The above projects are part of UACJ’s efforts to increase the property assets under management, in particular, projects which contribute positively to the society. As at 31 December 2021, UACJ’s assets under management had reached JPY32.7 billion.
The Group’s property investment in Japan business segment contributed US$1.5 million to the Group’s bottom-line in FY2021.
Commitment to Sustainable Growth
In my FY2020 joint message with the Executive Chairman, Mr. Tanamoto, as published in our Annual Report for FY2020, we affirmed our commitment to the Group’s sustainable growth. In FY2021, we achieved a “V-shape” recovery and had started some IT initiation projects within the Group to enhance operational efficiency and effectiveness.
In the longer term, we are committed to building up a stronger balance sheet. As at end of FY2021, we have reduced our total borrowings to US$83.8 million, down from US$114.0 million as at end of FY2020. Our debt-to-equity ratio is now less than 1. Our operating cashflow is stronger than a year ago.

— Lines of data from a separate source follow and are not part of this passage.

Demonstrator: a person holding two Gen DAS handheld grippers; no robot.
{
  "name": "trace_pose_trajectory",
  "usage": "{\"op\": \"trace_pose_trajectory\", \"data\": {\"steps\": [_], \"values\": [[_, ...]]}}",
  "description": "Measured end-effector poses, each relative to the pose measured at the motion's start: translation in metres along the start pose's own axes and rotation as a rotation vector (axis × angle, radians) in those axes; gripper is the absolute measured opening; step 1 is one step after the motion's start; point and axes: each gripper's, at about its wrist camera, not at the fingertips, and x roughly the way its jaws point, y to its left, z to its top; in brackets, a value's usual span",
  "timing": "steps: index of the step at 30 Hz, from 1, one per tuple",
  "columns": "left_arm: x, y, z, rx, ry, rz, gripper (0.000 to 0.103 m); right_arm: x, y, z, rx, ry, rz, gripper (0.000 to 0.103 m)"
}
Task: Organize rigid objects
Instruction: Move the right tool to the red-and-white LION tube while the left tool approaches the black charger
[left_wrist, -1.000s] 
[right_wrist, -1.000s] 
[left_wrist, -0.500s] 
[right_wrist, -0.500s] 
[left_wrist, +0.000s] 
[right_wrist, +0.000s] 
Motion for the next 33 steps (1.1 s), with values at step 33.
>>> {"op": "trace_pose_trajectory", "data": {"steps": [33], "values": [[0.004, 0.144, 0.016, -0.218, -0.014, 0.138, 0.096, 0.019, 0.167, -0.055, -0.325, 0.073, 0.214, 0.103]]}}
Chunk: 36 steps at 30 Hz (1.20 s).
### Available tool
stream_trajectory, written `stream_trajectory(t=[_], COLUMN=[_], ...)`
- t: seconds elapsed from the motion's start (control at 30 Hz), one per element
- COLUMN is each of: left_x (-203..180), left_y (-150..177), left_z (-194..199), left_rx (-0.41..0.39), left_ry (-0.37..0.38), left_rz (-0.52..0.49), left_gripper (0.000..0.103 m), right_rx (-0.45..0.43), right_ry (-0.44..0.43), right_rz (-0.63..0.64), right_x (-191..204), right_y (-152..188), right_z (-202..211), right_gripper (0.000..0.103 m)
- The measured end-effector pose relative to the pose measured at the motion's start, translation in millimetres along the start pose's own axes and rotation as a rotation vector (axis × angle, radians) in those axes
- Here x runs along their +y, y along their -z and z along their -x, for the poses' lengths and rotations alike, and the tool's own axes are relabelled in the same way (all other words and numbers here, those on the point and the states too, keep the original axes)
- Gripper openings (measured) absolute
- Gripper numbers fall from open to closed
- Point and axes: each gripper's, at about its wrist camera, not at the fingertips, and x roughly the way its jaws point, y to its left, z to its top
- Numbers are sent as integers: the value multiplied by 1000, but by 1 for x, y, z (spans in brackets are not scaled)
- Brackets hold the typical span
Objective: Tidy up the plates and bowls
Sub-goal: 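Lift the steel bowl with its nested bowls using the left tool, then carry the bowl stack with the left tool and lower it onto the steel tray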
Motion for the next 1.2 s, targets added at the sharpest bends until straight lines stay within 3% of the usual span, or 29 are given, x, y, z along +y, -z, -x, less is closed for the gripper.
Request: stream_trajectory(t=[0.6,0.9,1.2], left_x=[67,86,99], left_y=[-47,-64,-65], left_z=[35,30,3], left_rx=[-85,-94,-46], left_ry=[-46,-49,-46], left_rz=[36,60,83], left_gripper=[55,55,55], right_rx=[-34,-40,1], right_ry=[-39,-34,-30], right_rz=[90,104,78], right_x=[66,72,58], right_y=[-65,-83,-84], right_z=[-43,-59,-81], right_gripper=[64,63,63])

We will continue to work on strengthening our balance sheet, through timely divestment, deleveraging and achieving better liquidity position. In addition, we strive to reallocate our cash as well as human resources into more profitable projects, including both existing and new business arenas, so as to optimise profitability.
Our corporate philosophy is to take on new challenges, create new value and contribute to the society. With the ever-evolving business environment, we are keenly aware of the need to evolve and adapt. We will work hard for sustainable profitability for the Group through evolving, adapting, as well as exploring new business opportunities, so as to deliver a sustainable dividend yield that would lead to a share price that reflects the true long-term value of our Group.